The Supreme pizza was 50 cents more than the Hawaiian pizza.
The total cost for two Hawaiian pizzas and three Supreme pizzas was $20.75.
Form and solve a pair of simultaneous equations to find the price of one Supreme pizza.
16. At his flat, Josh makes two rectangular gardens.
The herb garden is 2 metres longer than it is wide and has an area of 11.25 m 2.The vegetable garden is 3
metres longer than it is wide and has an area of 13.75 m2.
The combined width of both gardens is 5 metres.
Find the length and width of each garden. State any equations you need to use.
17. A shop sells packs of gift cards in boxes that have clear plastic lids.
Each box is 4 cm high and has a square base.
The outside of each box is painted.
The area painted on each box is 260 cm2.
Form and solve an equation to calculate the length of the base of each box.
18.
In a sale at the bookshop, all the paperback books were one price and all the magazines were another price.

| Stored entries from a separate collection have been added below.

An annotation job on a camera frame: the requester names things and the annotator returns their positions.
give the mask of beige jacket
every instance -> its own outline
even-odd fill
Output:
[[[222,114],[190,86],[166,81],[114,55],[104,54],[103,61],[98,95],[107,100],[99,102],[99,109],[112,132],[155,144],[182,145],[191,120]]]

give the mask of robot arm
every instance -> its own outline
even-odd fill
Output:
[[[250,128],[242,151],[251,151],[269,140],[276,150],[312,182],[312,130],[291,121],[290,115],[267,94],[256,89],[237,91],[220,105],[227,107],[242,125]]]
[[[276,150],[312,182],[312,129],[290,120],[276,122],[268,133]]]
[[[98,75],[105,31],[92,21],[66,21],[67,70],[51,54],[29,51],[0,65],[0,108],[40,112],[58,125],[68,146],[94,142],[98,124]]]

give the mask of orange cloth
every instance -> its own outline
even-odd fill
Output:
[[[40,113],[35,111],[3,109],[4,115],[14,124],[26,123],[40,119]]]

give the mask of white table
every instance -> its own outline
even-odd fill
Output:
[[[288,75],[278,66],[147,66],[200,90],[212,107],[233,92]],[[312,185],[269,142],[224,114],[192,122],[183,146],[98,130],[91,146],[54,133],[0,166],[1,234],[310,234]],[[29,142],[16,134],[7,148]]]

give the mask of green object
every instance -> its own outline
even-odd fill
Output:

Robyn bought 2 paperback books and 4 magazines and paid $39.70.
Kirsty bought 3 paperback books and 1 magazine and paid $39.80.
Form and solve a pair of simultaneous equations to calculate the sale price of one magazine.
19.
The Eagle Courier Company has a limit on the size of parcels it will deliver.
The size of the parcel is calculated by finding the sum of its length and the distance around the parcel, as
shown by the dotted line in the diagram.
The maximum size of parcel that Eagle Courier Company will deliver has a sum of 210 cm.
A particular parcel is twice as long as it is wide and three times as wide as it is thick.
By forming an equation or inequation, calculate the largest possible dimensions in centimetres of this parcel, if
it is to meet the 210 cm size restriction described above.
20. Mr Smith spends $1210 on 1390 square tiles to use on the bathroom floor.
He buys S small tiles for 80 cents each and B big tiles for $1.50 each.
Form and solve a pair of simultaneous equations to find the number of tiles of each size that Mr Smith
bought.
21. One integer is 5 more than twice another integer.
The squares of these two integers have a difference of 312.
Write at least ONE equation to describe this situation, and use it to find the TWO integers.
22. Janet bought tickets to the diving and the swimming at the Olympic Games.
She paid $1095 for 15 tickets.
The tickets for the diving cost $65 and the tickets for the swimming cost $85.
Form and solve a pair of simultaneous equations to find the number of tickets Janet bought for the
swimming.
23. At the Olympic Games 40 years ago, the average number of competitors per sport was 5 times the number
of sports played.
In 2004 there were 10 more sports than there were 40 years ago.
In 2004 the average number of competitors per sport was 3.5 times greater than 40 years ago.
At the 2004 Olympic Games there were 10 500 competitors.
Write at least ONE equation to model this situation.
Use the model to find the number of sports played at the Olympic Games 40 years ago.